Jump to content


Photo

Scale subtitle stream to target dimension instead of the original dimension

transcoding subtitle 4K

  • Please log in to reply
34 replies to this topic

#1 alyssa0326rr OFFLINE  

alyssa0326rr

    Newbie

  • Members
  • 3 posts
  • Local time: 05:36 AM

Posted 18 July 2018 - 12:10 AM

I met a situation that my server can transcode 4K HEVC video to 1080P smoothly (40~80fps) , but cannot when subtitle enabled (15fps)

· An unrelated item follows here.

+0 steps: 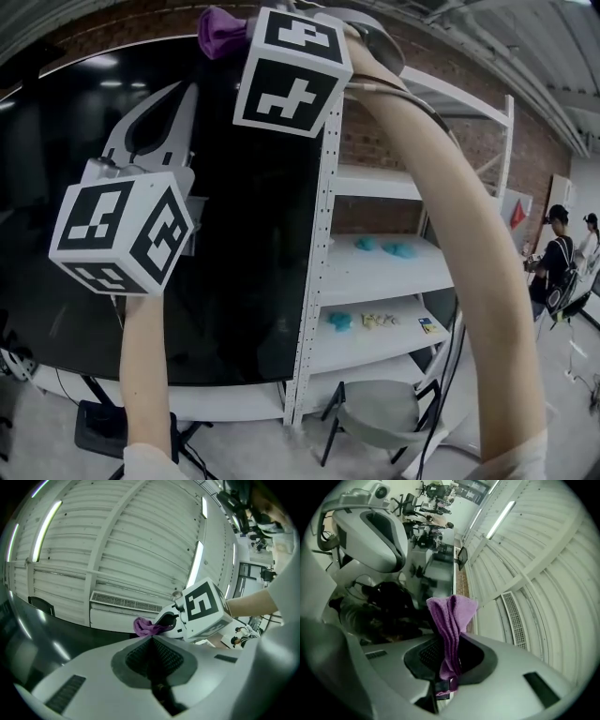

After the investigation, I found the difference of ffmpeg commond is the filters.

 

The original filter is 

 -filter_complex '[0:8]scale=3840:1604:force_original_aspect_ratio=decrease[sub];[0:0][sub]overlay,scale=trunc(min(max(iw\,ih*dar)\,1920)/2)*2:trunc(ow/dar/2)*2' 

 

I tried to learn what does this mean, then figured out that the subtitle steam first converted to a 4K size steam and overlay with the original, finally converted to 1080P,

 

Then I tried to change this filter to 

 -filter_complex '[0:8]scale=1920:802:force_original_aspect_ratio=decrease[sub];[0:0]scale=trunc(min(max(iw\,ih*dar)\,1920)/2)*2:trunc(ow/dar/2)*2[video];[video][sub]overlay'

 

that first convert the original video and subtitle to 1080P, and overlay them together

rerun the command, and it works, fps is around 37.

 

I checked the output ts files, they contains the subtitle I want.

 

Do you think this is possible to do?

Thanks.

 



#2 Luke OFFLINE  

Luke

    System Architect

  • Administrators
  • 137728 posts
  • Local time: 05:36 PM

Posted 18 July 2018 - 12:12 AM

Hi there, thanks for the suggestion ! @Waldonnis, what's your take?



#3 Waldonnis OFFLINE  

Waldonnis

    Advanced Member

  • Members
  • 652 posts
  • Local time: 05:36 PM

Posted 18 July 2018 - 04:38 PM

Interesting idea and I can't think of any reason not to do this.  In fact, I thought prior to this post that that sub overlay generation was always done to the target frame dimensions rather than the source's...guess I was wrong.  I would assume that the same scale expression should be used for both the sub overlay and the source, but aside from that, I don't see any bad side-effects to this off-hand and the results should be the same.

 

Good catch!



#4 Luke OFFLINE  

Luke

    System Architect

  • Administrators
  • 137728 posts
  • Local time: 05:36 PM

Posted 18 July 2018 - 05:11 PM

Well i guess one issue would be that we're going to have to know the exact output size, whereas before we would just give ffmpeg max width/height values and let it figure it all out. So that's potentially going to be tricky with anamorphic content, no?



#5 Waldonnis OFFLINE  

Waldonnis

    Advanced Member

  • Members
  • 652 posts
  • Local time: 05:36 PM

Posted 18 July 2018 - 05:38 PM

Hmmm, It might be.  I hadn't considered anamorphic (doh).  I'll think about it and see if I have an anamorphic sample laying around with a subtitle track.  I'm wondering if the scale2ref filter would come in handy here (using it against the already-scaled video pad), but I'd have to try it.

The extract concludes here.